Azteca eumeces Temporal range: Burdigalian PreꞒ Ꞓ O S D C P T J K Pg N

Scientific classification
- Kingdom: Animalia
- Phylum: Arthropoda
- Clade: Pancrustacea
- Class: Insecta
- Order: Hymenoptera
- Family: Formicidae
- Subfamily: Dolichoderinae
- Genus: Azteca
- Species: †A. eumeces
- Binomial name: †Azteca eumeces Wilson, 1985

= Azteca eumeces =

- Genus: Azteca
- Species: eumeces
- Authority: Wilson, 1985

Species of ant

Azteca eumeces is an extinct species of ant in the subfamily Dolichoderinae known from possibly Miocene fossils found on Hispaniola. A. eumeces is one of only two species in the ant genus Azteca to have been described from fossils, both found in Dominican amber.

==History and classification==
When described Azteca eumeces was known from approximately thirty nine fossil insects which are solitary or group inclusions in transparent chunks of Dominican amber. The amber was produced by the extinct Hymenaea protera, which formerly grew on Hispaniola and across northern South America up to southern Mexico. The holotype specimen was collected from Palo Quemado, near Santiago, while the other six amber specimens are from unidentified amber mines in fossil-bearing rocks of the Cordillera Septentrional mountains, northern Dominican Republic.
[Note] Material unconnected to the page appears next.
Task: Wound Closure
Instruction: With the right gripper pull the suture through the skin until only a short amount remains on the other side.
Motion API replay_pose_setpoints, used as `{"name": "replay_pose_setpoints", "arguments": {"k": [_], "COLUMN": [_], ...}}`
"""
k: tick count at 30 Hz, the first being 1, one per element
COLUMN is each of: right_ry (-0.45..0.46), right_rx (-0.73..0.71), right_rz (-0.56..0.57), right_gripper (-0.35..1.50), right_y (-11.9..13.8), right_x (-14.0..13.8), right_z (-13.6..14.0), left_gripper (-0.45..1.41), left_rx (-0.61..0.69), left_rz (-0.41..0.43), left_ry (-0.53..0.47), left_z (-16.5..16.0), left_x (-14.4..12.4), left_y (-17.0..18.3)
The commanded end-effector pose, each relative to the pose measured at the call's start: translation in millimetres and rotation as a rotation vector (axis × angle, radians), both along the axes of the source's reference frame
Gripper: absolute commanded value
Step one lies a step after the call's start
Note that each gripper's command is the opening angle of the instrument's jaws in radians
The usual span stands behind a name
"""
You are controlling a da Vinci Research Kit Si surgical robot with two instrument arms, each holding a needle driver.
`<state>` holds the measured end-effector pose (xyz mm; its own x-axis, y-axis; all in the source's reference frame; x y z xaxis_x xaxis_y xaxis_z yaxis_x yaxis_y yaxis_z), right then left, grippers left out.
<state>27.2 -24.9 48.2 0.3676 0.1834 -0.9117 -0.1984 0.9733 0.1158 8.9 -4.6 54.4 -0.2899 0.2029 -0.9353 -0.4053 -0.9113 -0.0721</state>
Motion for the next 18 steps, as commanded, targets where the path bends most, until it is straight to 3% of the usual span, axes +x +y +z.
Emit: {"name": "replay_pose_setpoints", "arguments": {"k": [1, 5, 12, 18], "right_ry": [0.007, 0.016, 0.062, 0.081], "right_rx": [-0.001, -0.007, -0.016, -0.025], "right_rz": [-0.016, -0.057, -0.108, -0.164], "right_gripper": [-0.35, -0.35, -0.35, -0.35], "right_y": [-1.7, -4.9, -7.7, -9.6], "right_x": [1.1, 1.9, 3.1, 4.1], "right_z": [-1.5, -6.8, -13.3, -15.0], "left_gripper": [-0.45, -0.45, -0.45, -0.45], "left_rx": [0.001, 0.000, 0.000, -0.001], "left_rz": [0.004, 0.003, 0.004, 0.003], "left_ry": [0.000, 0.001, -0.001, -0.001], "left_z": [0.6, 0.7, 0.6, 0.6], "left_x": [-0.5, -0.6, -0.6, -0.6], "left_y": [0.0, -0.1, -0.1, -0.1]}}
The amber dates from at least the Burdigalian stage of the Miocene, based on studies of the associated fossil foraminifera and may be as old as the Middle Eocene, based on the associated fossil coccoliths. This age range is due to the host rock being a secondary deposit for the amber, and the Miocene the age range is only the youngest that it might be.

At the time of description, the holotype worker and the paratype worker, male and queen specimens were preserved in the Museum of Comparative Zoology amber collections. The fossils were first studied by entomologist Edward O. Wilson of the Harvard University with his 1985 type description of the new species being published in the journal Psyche. The specific epithet eumeces, derived from the Greek eumekes, meaning "of good length". A. eumeces is one of two Azteca species described by Wilson from Dominican amber, the other species, A. alpha is one of the most numerous ant fossils in the amber.

==Description==
Azteca eumeces has a suite traits that match modern species in the alfari group. A. alpha is separated from the other species in the group by the elongated shape of the head capsules. The species has an overall look that is similar to the living species A. bicolor, A. fasciata and A. theresiae. Those three species and the coeval species A. alpha are distinguished from A. eumeces in that all have workers with shorter head capsules.